By the time this inquest concludes, there will be recommendations.
There always are.
They will be written carefully. They will reflect what has been heard. They will speak to training, to systems, to communication, to bias, to process. They will be circulated, acknowledged, and, in time, many of them will be marked as complete.
We have seen this before.
And we have also seen what happens next.
Recommendations are implemented in part. Training is assigned. Policies are updated. Committees are formed. Reports are written. And over time, the urgency fades. The system returns to its pace, its pressures, its patterns. The changes that required daily attention become background expectations. The learning becomes assumed. The follow-up becomes less visible.
And then, years later, another family sits where Heather Winterstein’s family is sitting now.
This is what must change.
Not because the system lacks intelligence or structure. Not because there are not people within it who care deeply. But because the way change is currently approached is not grounded in the lived realities of the people most affected by it.
If this inquest is to mean anything, it must move beyond reaction.
It must move toward foundation.
Indigenous Care Is Not an Add-On
What has been clear throughout this inquest is that Indigenous care continues to be treated as something that is layered onto the system, rather than something that shapes it from the beginning.
We hear about:
- training modules
- Indigenous spaces
- navigation roles
- community partnerships
These are not without value.
But they are not enough.
Indigenous ways of knowing and caring are not supplementary. They are not optional enhancements to an already complete system. They are a different way of understanding health—one that sees the person as whole, connected, relational, and deserving of care that listens before it categorizes.
When Indigenous care is treated as an add-on, it becomes something that can be deferred, minimized, or inconsistently applied. When it is foundational, it changes how care is delivered for everyone.
Because our way keeps everyone healthy.
What Grassroots Change Actually Looks Like
If the recommendations that come from this inquest are to matter, they must be grounded in practice that cannot be quietly set aside.
That means:
Indigenous leadership at the foundation, not in consultation.
Not invited in after decisions are made. Not asked to review. Not asked to advise. But present in the design, the implementation, and the evaluation of care systems from the beginning.
Mandatory implementation, not voluntary engagement.
Training cannot be something that is completed once and considered done. Cultural safety must be practiced, observed, and reinforced in real time, in the same way clinical competencies are.
Evaluation that measures behaviour, not attendance.
It is not enough to know who completed a module. The system must know whether care is changing. Whether patients are being heard differently. Whether bias is being interrupted. Whether outcomes are improving.
Accountability when standards are not met.
If bias contributes to care that falls below standard, there must be a response. Not to punish, but to ensure that learning is not optional and that harm is not repeated.
Access to traditional and ancestral care as a standard option.
Not every Indigenous person will choose it. Not every person will understand it. But it must be there, available, respected, and integrated into care pathways in a meaningful way.
Care Must Be Relational Again
One of the most powerful truths shared during this inquest is also one of the simplest.
Patients will tell you what is wrong—if you are able to hear them.
That is not a cultural statement. It is a clinical one.

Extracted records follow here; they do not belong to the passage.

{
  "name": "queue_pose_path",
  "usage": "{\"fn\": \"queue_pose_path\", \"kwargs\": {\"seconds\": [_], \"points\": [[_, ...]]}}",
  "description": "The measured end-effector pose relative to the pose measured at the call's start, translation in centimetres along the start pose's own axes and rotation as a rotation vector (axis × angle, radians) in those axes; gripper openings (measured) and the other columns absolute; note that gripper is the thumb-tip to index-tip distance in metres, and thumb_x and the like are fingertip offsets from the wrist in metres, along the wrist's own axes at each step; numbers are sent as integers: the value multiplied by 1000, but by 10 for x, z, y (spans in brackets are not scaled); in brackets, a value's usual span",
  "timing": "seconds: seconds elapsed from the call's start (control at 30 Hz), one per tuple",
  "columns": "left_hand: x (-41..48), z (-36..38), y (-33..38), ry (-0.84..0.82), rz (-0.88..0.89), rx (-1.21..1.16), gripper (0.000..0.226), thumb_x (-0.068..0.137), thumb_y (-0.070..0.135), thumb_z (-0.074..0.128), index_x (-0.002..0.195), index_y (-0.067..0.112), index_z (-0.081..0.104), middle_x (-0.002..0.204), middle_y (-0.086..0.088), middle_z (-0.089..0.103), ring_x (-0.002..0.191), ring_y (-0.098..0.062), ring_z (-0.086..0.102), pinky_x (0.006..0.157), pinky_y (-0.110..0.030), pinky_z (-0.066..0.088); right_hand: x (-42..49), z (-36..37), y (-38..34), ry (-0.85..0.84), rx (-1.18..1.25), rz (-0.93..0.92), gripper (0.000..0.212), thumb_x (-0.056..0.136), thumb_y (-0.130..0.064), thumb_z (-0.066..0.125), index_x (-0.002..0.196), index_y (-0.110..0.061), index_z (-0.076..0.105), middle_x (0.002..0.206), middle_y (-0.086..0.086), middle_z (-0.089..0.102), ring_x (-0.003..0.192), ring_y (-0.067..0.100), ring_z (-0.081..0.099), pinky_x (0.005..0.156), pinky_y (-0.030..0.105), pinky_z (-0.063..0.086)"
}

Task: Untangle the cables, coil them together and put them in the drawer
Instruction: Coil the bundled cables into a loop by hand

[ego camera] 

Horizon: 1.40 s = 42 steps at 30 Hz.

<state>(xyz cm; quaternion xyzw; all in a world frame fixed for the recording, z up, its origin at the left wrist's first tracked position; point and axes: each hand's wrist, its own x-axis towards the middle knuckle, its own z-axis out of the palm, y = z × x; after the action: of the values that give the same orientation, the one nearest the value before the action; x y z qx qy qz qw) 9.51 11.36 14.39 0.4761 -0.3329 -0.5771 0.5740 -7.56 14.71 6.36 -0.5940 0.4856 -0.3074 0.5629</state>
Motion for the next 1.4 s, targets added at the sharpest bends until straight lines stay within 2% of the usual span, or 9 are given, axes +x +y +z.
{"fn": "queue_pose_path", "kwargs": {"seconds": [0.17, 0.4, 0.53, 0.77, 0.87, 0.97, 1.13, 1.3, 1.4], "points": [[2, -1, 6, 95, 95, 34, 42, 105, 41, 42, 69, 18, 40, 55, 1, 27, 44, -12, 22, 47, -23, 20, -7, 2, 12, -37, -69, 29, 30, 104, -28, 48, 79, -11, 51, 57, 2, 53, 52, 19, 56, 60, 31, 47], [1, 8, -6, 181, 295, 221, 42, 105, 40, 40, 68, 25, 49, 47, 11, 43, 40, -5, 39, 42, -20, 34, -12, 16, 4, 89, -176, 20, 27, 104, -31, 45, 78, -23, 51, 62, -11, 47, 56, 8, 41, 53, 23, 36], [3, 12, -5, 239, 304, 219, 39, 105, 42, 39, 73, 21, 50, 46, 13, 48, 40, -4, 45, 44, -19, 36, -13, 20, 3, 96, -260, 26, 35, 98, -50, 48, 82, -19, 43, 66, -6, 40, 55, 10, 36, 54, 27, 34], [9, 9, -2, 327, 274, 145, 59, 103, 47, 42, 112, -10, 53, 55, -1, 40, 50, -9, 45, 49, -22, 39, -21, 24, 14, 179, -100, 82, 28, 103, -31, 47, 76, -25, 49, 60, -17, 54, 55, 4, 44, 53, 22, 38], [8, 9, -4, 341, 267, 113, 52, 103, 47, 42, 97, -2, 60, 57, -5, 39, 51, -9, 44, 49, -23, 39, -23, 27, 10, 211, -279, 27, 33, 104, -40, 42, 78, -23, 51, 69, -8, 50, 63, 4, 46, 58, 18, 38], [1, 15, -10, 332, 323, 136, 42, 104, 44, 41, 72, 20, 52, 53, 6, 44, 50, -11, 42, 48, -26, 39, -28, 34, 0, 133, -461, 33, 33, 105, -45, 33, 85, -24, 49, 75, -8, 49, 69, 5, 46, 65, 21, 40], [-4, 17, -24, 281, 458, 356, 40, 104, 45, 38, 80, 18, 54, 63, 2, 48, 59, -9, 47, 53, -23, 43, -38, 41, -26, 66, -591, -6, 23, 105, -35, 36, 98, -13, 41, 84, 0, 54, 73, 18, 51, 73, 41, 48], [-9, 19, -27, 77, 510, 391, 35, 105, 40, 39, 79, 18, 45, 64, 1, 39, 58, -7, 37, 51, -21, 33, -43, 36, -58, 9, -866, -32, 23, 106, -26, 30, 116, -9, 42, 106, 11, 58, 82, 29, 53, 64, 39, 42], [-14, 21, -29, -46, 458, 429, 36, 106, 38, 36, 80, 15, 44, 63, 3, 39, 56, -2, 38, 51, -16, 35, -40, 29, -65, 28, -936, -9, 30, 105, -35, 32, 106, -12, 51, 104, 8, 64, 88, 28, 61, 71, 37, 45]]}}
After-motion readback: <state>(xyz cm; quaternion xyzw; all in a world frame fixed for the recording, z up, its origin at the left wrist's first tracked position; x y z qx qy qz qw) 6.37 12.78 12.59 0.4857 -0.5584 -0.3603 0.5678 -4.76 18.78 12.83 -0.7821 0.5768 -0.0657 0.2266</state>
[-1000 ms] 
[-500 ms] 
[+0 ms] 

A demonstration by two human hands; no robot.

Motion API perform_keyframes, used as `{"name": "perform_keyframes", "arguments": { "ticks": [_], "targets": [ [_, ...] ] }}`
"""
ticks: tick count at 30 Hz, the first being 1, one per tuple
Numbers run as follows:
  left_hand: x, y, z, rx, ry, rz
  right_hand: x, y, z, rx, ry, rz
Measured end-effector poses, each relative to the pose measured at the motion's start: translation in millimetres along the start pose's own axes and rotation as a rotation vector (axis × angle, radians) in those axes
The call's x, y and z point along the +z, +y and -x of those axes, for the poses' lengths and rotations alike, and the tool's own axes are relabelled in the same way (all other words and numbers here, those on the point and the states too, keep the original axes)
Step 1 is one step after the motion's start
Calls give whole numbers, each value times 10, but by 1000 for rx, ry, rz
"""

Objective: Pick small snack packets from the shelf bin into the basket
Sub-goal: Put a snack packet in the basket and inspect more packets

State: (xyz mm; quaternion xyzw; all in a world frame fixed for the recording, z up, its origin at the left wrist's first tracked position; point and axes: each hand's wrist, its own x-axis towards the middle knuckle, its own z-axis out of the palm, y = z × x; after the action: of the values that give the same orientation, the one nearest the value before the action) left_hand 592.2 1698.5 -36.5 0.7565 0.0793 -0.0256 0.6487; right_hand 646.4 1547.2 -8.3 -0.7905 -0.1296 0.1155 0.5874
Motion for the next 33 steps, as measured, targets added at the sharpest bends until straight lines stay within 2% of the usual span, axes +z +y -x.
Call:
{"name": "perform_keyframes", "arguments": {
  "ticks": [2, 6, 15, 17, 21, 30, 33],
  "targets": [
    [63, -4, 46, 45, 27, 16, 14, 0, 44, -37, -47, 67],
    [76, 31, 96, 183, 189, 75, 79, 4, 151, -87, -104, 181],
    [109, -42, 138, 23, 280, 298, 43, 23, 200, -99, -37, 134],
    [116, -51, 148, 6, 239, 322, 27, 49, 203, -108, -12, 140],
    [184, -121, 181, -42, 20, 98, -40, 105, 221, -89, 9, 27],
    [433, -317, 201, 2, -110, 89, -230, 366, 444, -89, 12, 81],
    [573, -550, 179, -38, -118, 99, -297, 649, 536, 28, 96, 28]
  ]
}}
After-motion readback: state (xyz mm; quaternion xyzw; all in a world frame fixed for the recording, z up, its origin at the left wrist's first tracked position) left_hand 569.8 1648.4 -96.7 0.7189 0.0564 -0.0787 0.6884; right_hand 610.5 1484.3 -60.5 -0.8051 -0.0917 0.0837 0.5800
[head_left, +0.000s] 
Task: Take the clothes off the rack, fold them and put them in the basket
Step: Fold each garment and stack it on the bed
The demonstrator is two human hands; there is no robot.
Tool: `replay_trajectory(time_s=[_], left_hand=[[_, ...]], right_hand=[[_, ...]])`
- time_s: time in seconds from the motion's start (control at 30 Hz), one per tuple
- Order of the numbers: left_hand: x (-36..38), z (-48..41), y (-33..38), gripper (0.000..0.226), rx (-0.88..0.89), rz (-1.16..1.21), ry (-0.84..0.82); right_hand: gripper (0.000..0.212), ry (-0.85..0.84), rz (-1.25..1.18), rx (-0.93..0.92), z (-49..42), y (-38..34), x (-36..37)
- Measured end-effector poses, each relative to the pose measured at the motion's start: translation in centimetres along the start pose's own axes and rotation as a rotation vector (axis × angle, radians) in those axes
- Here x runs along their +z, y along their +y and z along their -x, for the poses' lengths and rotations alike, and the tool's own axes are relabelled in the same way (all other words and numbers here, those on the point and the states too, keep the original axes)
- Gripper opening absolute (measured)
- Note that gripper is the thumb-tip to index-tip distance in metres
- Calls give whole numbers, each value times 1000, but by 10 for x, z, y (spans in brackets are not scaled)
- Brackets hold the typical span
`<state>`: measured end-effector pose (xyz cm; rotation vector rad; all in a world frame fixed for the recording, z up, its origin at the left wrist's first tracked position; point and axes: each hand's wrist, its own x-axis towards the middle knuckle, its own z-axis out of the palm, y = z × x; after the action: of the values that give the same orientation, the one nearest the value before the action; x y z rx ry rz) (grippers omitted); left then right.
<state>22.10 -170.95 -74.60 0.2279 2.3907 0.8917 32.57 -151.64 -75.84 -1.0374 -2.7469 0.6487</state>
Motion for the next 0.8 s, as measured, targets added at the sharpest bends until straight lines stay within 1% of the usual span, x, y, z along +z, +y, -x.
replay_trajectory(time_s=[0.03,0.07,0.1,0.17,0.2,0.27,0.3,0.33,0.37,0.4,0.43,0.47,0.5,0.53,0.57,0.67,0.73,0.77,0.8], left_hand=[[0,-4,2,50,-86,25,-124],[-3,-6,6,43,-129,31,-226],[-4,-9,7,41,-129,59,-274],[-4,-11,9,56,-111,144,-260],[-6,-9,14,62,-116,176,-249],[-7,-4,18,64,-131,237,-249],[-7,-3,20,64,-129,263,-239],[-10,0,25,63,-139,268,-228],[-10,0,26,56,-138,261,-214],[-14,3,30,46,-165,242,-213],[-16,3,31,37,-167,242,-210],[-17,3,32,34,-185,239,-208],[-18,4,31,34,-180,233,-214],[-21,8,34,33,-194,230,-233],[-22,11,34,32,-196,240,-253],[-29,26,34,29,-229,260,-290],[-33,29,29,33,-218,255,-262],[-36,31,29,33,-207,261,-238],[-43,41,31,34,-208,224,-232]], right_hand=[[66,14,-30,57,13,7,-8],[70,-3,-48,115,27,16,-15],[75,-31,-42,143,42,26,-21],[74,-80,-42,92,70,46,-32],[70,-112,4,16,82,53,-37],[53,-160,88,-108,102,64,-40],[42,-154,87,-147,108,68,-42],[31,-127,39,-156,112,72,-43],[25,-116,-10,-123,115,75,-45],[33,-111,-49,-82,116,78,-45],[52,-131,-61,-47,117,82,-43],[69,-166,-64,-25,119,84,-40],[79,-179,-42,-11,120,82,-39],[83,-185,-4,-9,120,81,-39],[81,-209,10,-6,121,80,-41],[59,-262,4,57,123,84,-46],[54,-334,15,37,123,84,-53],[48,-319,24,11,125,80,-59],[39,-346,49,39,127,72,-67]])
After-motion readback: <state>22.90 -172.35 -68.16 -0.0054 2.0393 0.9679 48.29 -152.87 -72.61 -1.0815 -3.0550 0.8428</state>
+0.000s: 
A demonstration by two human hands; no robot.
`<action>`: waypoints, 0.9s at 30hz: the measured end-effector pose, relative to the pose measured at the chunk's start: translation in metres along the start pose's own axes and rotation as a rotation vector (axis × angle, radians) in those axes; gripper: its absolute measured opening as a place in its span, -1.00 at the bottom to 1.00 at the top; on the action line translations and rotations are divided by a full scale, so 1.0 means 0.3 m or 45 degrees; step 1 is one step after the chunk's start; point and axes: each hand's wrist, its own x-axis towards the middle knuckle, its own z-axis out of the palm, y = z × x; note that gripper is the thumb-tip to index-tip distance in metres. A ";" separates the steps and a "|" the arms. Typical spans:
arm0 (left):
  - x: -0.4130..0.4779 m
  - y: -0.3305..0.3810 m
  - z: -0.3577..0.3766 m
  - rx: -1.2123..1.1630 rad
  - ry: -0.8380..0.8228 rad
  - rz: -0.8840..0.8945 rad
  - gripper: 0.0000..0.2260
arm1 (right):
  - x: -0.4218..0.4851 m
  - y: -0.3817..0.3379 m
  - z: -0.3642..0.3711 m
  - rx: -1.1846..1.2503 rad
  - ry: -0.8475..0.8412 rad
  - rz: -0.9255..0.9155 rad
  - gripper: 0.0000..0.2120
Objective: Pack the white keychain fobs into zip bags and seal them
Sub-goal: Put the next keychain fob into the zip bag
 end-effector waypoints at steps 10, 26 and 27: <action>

But somewhere along the way, the system has made it easier to categorize than to listen. Easier to move to the next patient than to sit with uncertainty. Easier to rely on patterns than to question them.
Indigenous care insists on something different.
It insists on relationship.
It insists that a person is not defined by a single moment, a single label, or a single assumption. It insists that care begins with listening, not filtering. It insists that dignity is not an outcome—it is a starting point.
This is not a rejection of clinical medicine.
It is a completion of it.
Heather’s Legacy Cannot Be a Document
Heather Winterstein’s life cannot be honoured by recommendations that are written, accepted, and eventually absorbed into the background of a system that continues to function in the same way.
Her legacy must be visible.
It must be present in the way decisions are made at the bedside. It must be reflected in how staff are trained, supported, and held accountable. It must be seen in how Indigenous patients experience care—not in policy, but in practice.
Because Heather did what she was told to do.
She sought help.
She returned when her condition worsened.
She trusted the system to hear her.
The responsibility now is not only to understand what happened.
It is to ensure that what happens next is different.
This Is the Moment
There is a moment in every inquest where the focus begins to shift.
From what happened.
To what will be done.
This is that moment.
It cannot be allowed to pass quietly.
If this inquest is to mean anything, it must lead to change that is not only implemented, but sustained. Not only measured, but felt. Not only written, but lived.
Because anything less will not prevent the next loss.
And Indigenous people deserve better than that.